Strength factors that matter in generic litigation
- Breadth of independent claims after claim construction
- Prior art landscape at the priority date
- Whether the patents are formulation-specific (often easier to design around) or method-of-use (often harder if the generic’s labeling tracks the reference)
- File-history signals such as narrowed claim language and disclaimer
- Whether the family includes multiple continuations or overlapping claim sets
What generic entry risks does 15-1902 create for Glenmark or competitors?
Featured-snippet answer: Risk depends on the final outcome and any settlement terms, which are not provided.
Typical risk outcomes
- If Intendis won on validity and infringement: generic entry is delayed, and carve-outs or design-arounds become necessary.
- If Intendis lost on validity: the patent barrier weakens for both Glenmark and other applicants.
- If settlement occurred: a negotiated license or staged launch can set specific entry dates and marketing restrictions.
What settlement or licensing terms were reached, if any?
Featured-snippet answer: Settlement/license terms are not provided.
Why the settlement terms control market timing
When a settlement exists, launch risk turns on:
- The effective date of licensing or entry
- The scope of licensed product claims (composition vs use)
- Design-around rights and permitted labeling
- Payment structure (not needed for timing but often correlates with scope)
- Remaining patents not covered by the settlement
- Consent judgment’s effect on future enforcement
What patent litigation affects this product beyond 15-1902?
Featured-snippet answer: The input does not list related cases, co-defendants, or related asserted patent families.
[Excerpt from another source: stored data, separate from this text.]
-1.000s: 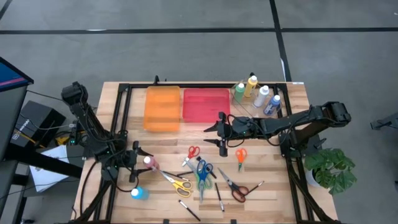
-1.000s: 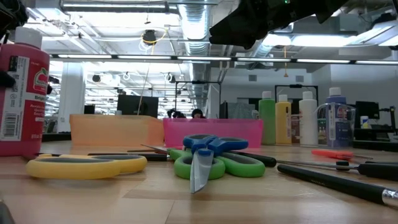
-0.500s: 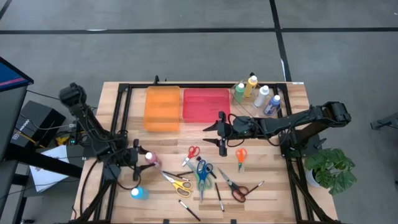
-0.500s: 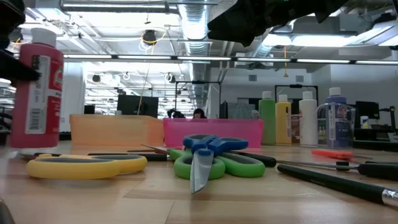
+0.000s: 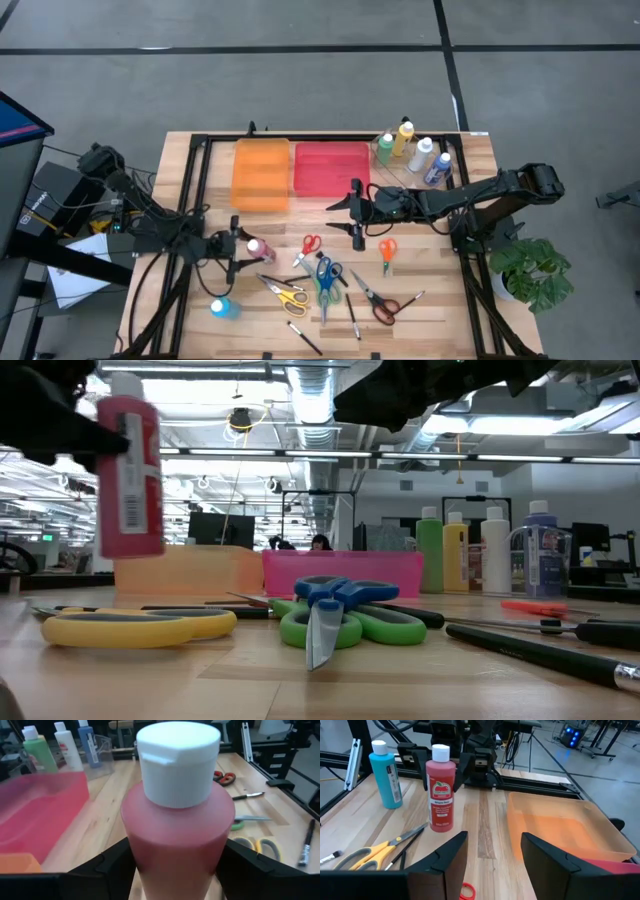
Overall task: Pick & Place Paint Supplies
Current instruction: Put the pink paint bottle into the transparent bin
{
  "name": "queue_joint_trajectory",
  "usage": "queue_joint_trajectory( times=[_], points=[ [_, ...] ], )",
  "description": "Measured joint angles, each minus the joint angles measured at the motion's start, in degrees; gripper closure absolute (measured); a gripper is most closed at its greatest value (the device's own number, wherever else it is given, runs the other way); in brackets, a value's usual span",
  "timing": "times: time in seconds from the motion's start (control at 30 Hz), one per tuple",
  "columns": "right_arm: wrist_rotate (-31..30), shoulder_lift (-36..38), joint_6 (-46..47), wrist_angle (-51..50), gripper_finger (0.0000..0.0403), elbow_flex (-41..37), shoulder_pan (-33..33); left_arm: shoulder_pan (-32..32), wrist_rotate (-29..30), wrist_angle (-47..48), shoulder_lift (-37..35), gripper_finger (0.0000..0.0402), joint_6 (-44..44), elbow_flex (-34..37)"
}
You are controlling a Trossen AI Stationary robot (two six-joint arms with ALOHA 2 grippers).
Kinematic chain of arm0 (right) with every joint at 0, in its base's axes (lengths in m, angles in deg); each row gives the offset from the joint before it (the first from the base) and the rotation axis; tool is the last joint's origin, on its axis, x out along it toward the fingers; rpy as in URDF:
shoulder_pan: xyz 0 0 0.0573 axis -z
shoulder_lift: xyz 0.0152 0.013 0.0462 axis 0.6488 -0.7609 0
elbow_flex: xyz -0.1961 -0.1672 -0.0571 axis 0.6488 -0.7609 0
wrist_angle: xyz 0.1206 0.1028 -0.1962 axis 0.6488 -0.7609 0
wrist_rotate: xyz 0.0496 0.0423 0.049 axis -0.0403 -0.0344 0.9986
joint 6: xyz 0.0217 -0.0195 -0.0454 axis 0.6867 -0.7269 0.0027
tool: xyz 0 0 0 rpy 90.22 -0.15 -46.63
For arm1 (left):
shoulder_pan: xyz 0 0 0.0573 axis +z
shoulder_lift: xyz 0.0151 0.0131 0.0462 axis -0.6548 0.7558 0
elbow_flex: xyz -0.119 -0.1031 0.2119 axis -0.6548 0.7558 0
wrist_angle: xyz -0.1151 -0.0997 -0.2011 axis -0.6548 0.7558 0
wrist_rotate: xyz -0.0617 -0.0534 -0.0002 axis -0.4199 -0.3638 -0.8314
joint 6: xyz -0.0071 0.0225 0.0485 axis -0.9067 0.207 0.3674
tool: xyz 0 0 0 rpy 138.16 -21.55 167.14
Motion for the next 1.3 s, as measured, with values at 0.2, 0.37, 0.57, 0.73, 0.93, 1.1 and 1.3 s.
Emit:
queue_joint_trajectory(
  times=[0.2, 0.37, 0.57, 0.73, 0.93, 1.1, 1.3],
  points=[
    [0.0, 0.0, -0.1, 0.0, 0.0188, 0.0, 0.7, 10.0, -9.6, -0.6, 0.0, 0.0169, 5.0, -2.3],
    [-0.1, 0.0, -0.1, 0.0, 0.0158, 0.0, 1.4, 18.3, -19.0, 0.1, 0.0, 0.0169, 7.7, -4.9],
    [0.0, 0.0, -0.9, -0.1, 0.0153, 2.3, 1.5, 26.2, -26.7, 0.9, 0.4, 0.0169, 7.8, -5.6],
    [0.0, 0.0, -1.3, -3.1, 0.0153, 5.9, 1.4, 30.2, -32.3, 0.6, 2.9, 0.0169, 9.0, -5.6],
    [-0.1, -0.9, -1.3, -10.3, 0.0153, 11.9, 1.5, 31.7, -33.9, -0.1, 7.6, 0.0169, 9.6, -7.0],
    [-0.1, -7.2, -2.7, -18.8, 0.0153, 21.6, 1.5, 31.7, -34.0, -0.3, 11.5, 0.0169, 13.7, -10.2],
    [0.0, -18.2, -5.7, -35.2, 0.0153, 36.2, 1.3, 31.7, -35.3, 0.3, 14.5, 0.0169, 14.9, -12.3]
  ],
)
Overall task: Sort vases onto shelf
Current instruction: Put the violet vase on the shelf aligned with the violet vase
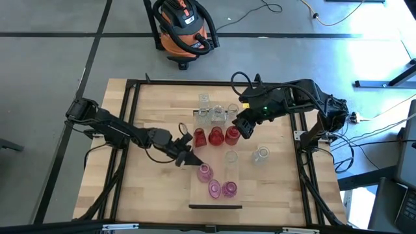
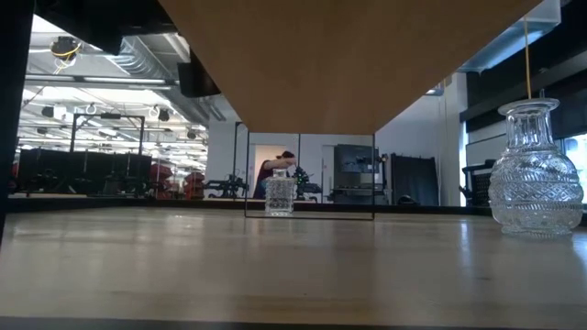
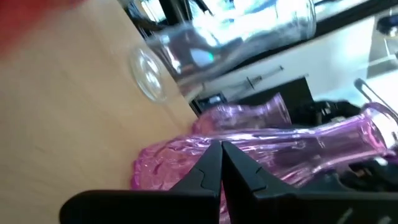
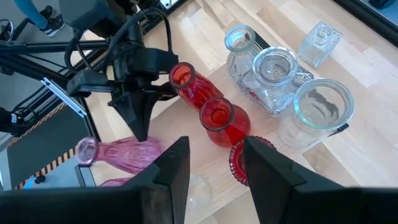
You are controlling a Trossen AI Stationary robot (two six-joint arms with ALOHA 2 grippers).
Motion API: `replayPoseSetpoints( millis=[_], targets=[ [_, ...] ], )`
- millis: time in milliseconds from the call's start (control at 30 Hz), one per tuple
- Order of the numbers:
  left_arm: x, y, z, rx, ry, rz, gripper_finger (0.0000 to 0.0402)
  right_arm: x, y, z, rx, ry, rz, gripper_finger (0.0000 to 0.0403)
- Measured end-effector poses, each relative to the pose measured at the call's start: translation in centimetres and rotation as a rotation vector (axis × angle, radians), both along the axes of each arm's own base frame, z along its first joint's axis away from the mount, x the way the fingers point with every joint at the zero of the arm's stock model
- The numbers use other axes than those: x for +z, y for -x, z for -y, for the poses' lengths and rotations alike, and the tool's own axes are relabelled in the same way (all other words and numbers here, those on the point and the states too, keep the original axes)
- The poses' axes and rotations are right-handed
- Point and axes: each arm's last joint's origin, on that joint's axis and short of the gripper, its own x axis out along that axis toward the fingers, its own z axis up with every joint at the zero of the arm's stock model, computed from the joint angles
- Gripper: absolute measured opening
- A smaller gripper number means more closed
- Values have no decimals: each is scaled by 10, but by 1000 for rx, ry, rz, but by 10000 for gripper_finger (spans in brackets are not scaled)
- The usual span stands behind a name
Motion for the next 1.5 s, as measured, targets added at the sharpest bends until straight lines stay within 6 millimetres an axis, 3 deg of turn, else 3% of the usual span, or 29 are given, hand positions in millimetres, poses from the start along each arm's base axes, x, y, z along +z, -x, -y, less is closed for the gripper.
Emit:
replayPoseSetpoints(
  millis=[200, 500, 1500],
  targets=[
    [0, 3, 10, -70, 8, -4, 0, 0, 0, 0, 10, 9, -1, 131],
    [-2, -1, -5, 146, 3, -20, 0, 0, 0, 0, 10, 8, -1, 131],
    [13, -5, 8, -138, 111, 6, 0, 0, 0, 1, 22, 44, -6, 131]
  ],
)
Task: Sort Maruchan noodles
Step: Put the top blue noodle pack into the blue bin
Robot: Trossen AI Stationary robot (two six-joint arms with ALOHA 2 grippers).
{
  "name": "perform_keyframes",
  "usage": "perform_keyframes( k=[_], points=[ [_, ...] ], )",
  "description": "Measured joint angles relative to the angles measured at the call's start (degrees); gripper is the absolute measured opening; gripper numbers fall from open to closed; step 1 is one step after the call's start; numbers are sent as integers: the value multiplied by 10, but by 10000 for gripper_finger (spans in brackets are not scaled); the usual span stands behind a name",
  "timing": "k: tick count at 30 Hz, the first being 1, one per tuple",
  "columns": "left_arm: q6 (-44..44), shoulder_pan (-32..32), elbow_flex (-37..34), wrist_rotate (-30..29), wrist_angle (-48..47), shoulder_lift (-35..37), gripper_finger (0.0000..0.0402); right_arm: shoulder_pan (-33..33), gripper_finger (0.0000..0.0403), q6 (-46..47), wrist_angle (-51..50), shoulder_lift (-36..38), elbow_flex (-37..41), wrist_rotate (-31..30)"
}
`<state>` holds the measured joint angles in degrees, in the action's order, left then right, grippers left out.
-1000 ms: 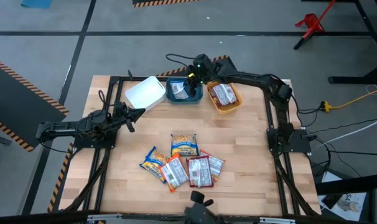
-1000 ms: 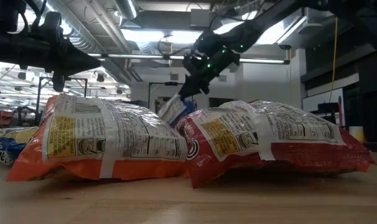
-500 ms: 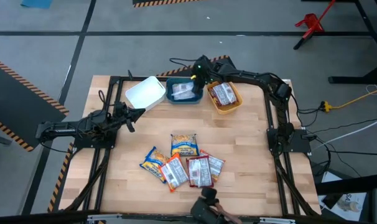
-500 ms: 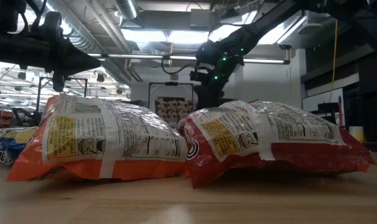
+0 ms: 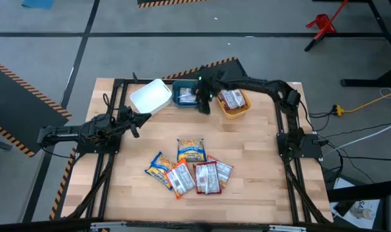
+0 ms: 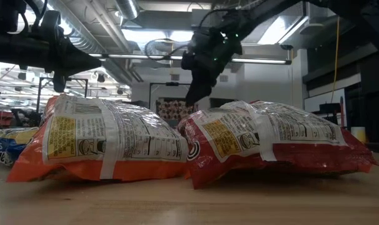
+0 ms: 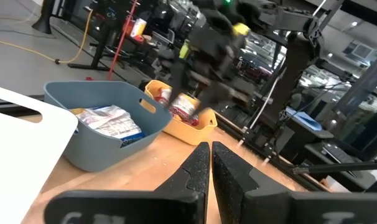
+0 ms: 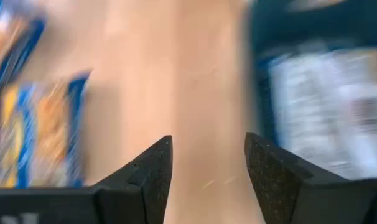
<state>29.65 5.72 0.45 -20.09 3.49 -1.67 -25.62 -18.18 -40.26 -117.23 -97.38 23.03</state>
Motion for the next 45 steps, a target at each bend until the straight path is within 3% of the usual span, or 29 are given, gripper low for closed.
perform_keyframes(
  k=[8,14,17,23,27,41,45],
  points=[
    [0,0,0,1,0,0,12,122,184,-102,-141,0,0,-68],
    [-1,0,0,14,-1,0,12,195,194,-152,-167,1,27,-193],
    [-1,0,0,18,-2,0,12,221,231,-170,-146,1,48,-234],
    [-2,0,0,18,-2,0,12,250,330,-175,-77,0,68,-240],
    [-2,0,0,18,-2,0,12,257,358,-185,-70,-3,69,-240],
    [-2,0,0,17,-2,-6,12,256,330,-196,-35,-59,69,-230],
    [-2,0,0,17,-2,-10,12,257,292,-196,-31,-64,69,-245]
  ],
)
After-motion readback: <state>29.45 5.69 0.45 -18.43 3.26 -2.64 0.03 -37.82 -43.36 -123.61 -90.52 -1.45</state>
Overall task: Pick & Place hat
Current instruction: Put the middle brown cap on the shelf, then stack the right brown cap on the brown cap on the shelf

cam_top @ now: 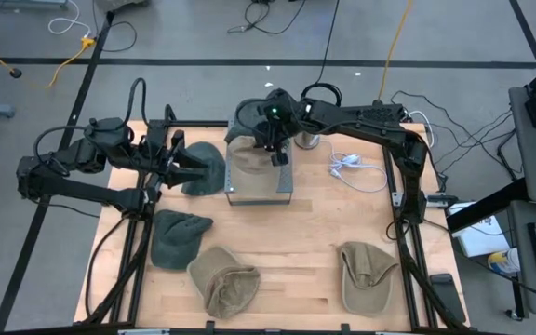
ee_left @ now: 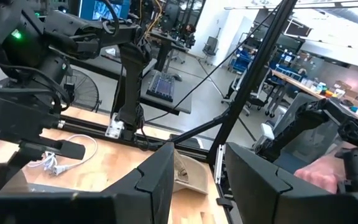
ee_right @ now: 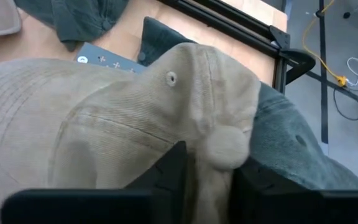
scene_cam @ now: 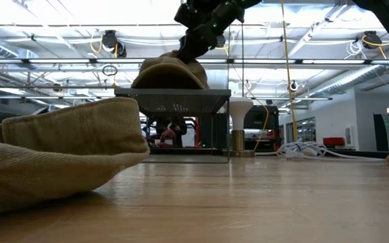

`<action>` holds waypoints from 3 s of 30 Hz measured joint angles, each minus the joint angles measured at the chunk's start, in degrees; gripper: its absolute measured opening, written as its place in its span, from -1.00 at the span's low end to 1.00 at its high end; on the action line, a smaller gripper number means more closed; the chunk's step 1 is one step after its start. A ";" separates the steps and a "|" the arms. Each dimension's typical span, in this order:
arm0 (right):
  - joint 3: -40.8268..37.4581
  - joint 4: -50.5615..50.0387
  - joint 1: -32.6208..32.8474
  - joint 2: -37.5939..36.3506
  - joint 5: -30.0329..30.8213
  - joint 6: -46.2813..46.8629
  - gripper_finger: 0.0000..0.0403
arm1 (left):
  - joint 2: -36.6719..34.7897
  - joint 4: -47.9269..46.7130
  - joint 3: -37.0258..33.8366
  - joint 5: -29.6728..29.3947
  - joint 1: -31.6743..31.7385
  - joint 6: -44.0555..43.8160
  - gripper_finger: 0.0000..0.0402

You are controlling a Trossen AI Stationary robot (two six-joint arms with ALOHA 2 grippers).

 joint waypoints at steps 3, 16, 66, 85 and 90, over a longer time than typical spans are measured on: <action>0.00 0.28 0.01 -0.09 0.05 0.54 -0.39 | 0.00 0.00 0.00 0.05 0.00 -0.02 -0.27; 0.00 2.17 -0.07 -4.21 4.77 4.08 0.00 | 0.00 0.09 0.00 0.14 0.00 0.26 -0.27; -32.74 -2.70 27.13 -48.53 33.05 66.46 0.38 | 2.13 0.26 0.00 -0.13 0.00 -1.05 -0.27; -32.74 -21.02 45.45 -41.68 26.33 125.15 0.32 | 5.68 3.42 0.00 0.48 0.01 -1.92 -0.27; -32.74 -21.82 48.93 -38.72 19.77 137.05 0.32 | 5.57 6.26 0.00 1.48 0.00 -2.88 -0.27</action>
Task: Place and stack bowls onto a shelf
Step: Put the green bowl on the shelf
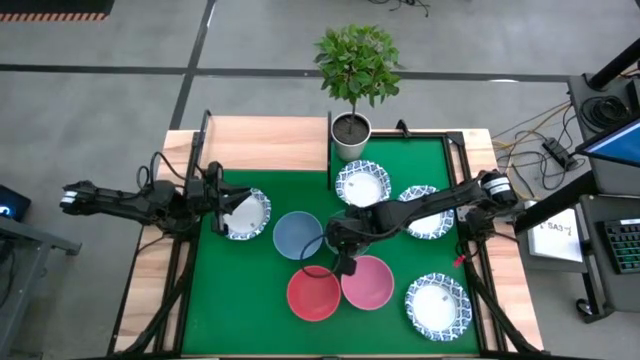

Typical “related litigation” categories to check
- Parallel cases against other ANDA filers
- Continuation claims within the same patent family
- Related district court actions
- ITC investigations tied to imported products
- Appellate decisions that change claim construction or validity standards
How does this case compare with other Intendis v. generic companies?
Featured-snippet answer: No other Intendis v. generic matter is identified in the input, so comparison cannot be made.
Comparison dimensions that drive strategic decisions
- Whether courts upheld formulation claims versus method claims
- Whether design-around strategies succeeded
- Whether invalidity rates are high within the same family
- Whether claim scope narrowed after Markman hearings
Key Takeaways
- No asserted patent list, FDA pathway detail, procedural outcome, claim construction results, or settlement/disposition terms were provided for No. 15-1902.
- A litigation-and-patent-strength analysis that supports R&D, licensing, regulatory planning, or investment decisions requires those case-specific facts.
- If the docket text (complaint, Markman order, summary judgment order, final judgment, and any settlement agreement or consent judgment) is not in the input, a complete and accurate assessment cannot be generated.
FAQs
- What is the standard for infringement and invalidity in U.S. generic ANDA patent litigation like Intendis v. Glenmark?
- How do Markman claim construction rulings typically shift outcomes in formulation patent cases?
- What drives “design-around” success for formulation or method-of-use patents in ANDA challenges?
- How do 180-day exclusivity and 30-month stays interact with district court timelines?
- What settlement terms most affect a generic launch date when a patent case ends in a consent judgment?